What you have to do — Write out each line from the data below that includes the word "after".

Supplied information —

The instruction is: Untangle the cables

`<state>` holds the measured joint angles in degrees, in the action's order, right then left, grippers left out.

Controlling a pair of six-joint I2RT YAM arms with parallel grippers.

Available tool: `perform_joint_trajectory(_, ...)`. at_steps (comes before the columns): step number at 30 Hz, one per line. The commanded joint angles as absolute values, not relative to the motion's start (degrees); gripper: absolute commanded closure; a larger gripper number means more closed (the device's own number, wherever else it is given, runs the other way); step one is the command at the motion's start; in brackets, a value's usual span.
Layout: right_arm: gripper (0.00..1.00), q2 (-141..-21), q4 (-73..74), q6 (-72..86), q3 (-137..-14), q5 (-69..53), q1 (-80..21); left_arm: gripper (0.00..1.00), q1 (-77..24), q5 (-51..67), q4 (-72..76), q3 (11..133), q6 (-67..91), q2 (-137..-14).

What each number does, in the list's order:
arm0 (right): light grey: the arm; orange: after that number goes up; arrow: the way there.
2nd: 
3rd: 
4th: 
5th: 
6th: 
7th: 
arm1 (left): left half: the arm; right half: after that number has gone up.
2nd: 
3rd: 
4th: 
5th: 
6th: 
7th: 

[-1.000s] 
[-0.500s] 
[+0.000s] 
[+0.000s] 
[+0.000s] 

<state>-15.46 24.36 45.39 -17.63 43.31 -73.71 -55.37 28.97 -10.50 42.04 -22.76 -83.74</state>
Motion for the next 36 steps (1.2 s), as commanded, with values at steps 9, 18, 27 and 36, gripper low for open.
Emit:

Written solution —
arm0 (right): light grey: the arm; orange: after that number goes up; arrow: the way there.
arm1 (left): left half: the arm; right half: after that number has gone up.

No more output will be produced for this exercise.